Aux amateurs de cochonnailles, aux fondus de rillettes et de saucisson, on conseillera plutôt de passer son chemin, de ne pas ouvrir le livre d'Isabelle Saporta. De mini-chambres à gaz en pinces à électrocution pour éliminer les cochons crevards, en passant par le «toquage», l'explosion de crânes des porcelets sur les caillebotis ou les murs, la journaliste Isabelle Saporta nous plonge d'abord dans l'enfer de l'élevage porcin. «Une insémination ratée, une truie qui revient le ventre vide, c'est rillettes»,«une truie qui fait des morts-nés ou qui écrase ses petits, ça devient du saucisson», résume-t-elle.

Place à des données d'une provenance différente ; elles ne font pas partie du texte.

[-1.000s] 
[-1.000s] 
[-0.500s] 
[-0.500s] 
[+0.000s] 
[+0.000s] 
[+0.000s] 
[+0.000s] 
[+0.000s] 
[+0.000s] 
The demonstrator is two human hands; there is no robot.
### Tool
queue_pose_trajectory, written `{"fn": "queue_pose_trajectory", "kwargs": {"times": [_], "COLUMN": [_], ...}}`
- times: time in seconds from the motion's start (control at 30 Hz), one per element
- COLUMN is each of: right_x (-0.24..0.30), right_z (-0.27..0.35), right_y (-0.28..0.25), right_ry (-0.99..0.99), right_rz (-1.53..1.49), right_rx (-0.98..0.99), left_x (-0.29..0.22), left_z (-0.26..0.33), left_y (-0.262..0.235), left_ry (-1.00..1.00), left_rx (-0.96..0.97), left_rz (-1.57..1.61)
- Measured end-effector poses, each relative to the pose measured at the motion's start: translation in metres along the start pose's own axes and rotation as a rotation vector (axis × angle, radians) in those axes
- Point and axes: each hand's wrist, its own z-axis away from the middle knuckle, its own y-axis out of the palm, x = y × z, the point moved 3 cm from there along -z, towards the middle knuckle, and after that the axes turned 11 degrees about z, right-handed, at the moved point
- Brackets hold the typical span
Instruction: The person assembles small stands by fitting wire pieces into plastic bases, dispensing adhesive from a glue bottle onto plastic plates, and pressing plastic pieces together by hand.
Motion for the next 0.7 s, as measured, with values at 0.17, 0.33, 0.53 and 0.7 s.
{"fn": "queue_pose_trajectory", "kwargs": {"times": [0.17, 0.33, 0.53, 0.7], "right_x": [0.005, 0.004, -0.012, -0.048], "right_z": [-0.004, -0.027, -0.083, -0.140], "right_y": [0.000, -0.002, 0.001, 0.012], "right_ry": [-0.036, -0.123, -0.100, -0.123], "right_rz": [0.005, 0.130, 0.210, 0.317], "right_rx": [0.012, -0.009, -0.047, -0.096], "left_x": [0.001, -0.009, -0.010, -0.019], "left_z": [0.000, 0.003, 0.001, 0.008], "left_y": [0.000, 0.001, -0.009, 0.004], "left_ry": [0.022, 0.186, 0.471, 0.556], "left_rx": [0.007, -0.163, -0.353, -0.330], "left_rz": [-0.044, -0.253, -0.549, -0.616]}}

Au fil d'une enquête de deux ans dans les campagnes françaises, l'auteure a traqué dans ses retranchements l'absurdité de l'agriculture hyperproductiviste, celle qui a transformé l'«éleveur de cochons en serial killer», ou fait d'un verrat chinois vasectomisé un as de la détection de truies en chaleur. Celle aussi qui, en gavant les vaches d'un cocktail de maïs et de soja, les a transformées en roteuses de méthane au détriment du climat.
Entre silos à blé et champs de maïs, des prés aux vergers, l'enquête remonte «de la fourche à la fourchette, du cours d'eau pollué aux cancers provoqués par les pesticides, ou des animaux trop traités jusqu'à l'antibiorésistance de la population.» Une peinture effrayante d'un monde où le petit paysan est devenu «le bouc émissaire d'un système qu'il subit».